No breaking change — internal refactor only.

Configuration Migration

Deployers upgrading across Phases 2–3 must:

  1. Generate an RSA key pair — via torrust-index-auth-keypair (Phase 6) or openssl.
  2. Update config to reference key paths (or set env vars).
  3. Accept session invalidation (users re-login once).

With Phase 5, steps 1–2 are optional for bare-metal deployments — ephemeral keys are auto-generated; sessions just don't survive restarts.

With Phase 6, container deployments handle key generation automatically on first boot. No manual setup required.

Note: the serialized default config for bare-metal deployments no longer contains private_key_path / public_key_path entries. Container configs do include these paths (pointing to /etc/torrust/index/auth/). Existing configs that explicitly set these fields are unaffected.

Consequences

  • Existing sessions invalidated at Phase 2 (claim format) and Phase 3 (algorithm change). Users re-login.
  • Container: auto-generated persistent keys on first boot (Phase 6). Sessions survive restarts.
  • Bare-metal (no config): ephemeral in-memory keys (Phase 5). Sessions do not survive restarts.
  • Bare-metal (with keys): persistent sessions via deployer-supplied key pair.
  • Token revocation via token_generation counter (Phase 4). Password changes, role changes, and bans invalidate outstanding tokens.
  • Centralised jwt module makes future algorithm changes (e.g. EdDSA) a single-module edit.
  • External services verify tokens using only the public key.
  • The BearerToken extractor now rejects missing or malformed Authorization headers at extraction time (Problem #11). ExtractOptionalLoggedInUser catches the rejection for anonymous endpoints.
  • Session validation consolidated into a single code path (Phase 7). New authentication entry points cannot bypass revocation or ban checks.

Testing Strategy

The repository ships no pre-generated RSA key material. Tests exercise three provisioning modes:

Crate-level (src/tests/jwt.rs)

The jwt_service() helper constructs JsonWebToken with no key paths, exercising ephemeral in-memory generation (Phase 5).

Isolated e2e (bare-metal)

Tests start an in-process server with a TempDir configuration. No key paths → auto-generated keys. Authentication works for the test lifetime.

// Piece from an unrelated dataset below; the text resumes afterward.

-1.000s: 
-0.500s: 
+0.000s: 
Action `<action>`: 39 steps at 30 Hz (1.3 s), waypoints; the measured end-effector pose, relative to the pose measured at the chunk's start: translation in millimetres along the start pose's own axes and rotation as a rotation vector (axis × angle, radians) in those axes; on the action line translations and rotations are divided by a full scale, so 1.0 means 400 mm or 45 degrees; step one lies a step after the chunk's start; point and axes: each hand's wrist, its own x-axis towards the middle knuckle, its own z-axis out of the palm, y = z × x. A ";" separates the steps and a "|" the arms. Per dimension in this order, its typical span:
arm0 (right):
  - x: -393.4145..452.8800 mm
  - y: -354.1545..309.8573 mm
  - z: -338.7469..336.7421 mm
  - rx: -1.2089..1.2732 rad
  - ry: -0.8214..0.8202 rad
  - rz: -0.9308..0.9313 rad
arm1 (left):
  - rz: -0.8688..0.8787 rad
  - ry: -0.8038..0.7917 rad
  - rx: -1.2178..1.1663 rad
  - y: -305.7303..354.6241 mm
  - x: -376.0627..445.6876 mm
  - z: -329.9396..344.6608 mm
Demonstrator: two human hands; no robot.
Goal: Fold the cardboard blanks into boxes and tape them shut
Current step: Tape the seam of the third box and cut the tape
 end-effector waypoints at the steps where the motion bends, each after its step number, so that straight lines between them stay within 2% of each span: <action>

Container e2e (persistent keys)

compose.yaml tests exercise the production flow: entry script generates keys to the volume, server starts with file-supplied keys, e2e auth round-trip runs.

Host-supplied-key e2e

A #[ignore]-gated test verifies externally-generated keys (requires openssl on $PATH): generates a key pair into a temp dir, starts a server with those keys, runs a full auth round-trip, restarts the server, and confirms previously-issued tokens are still valid.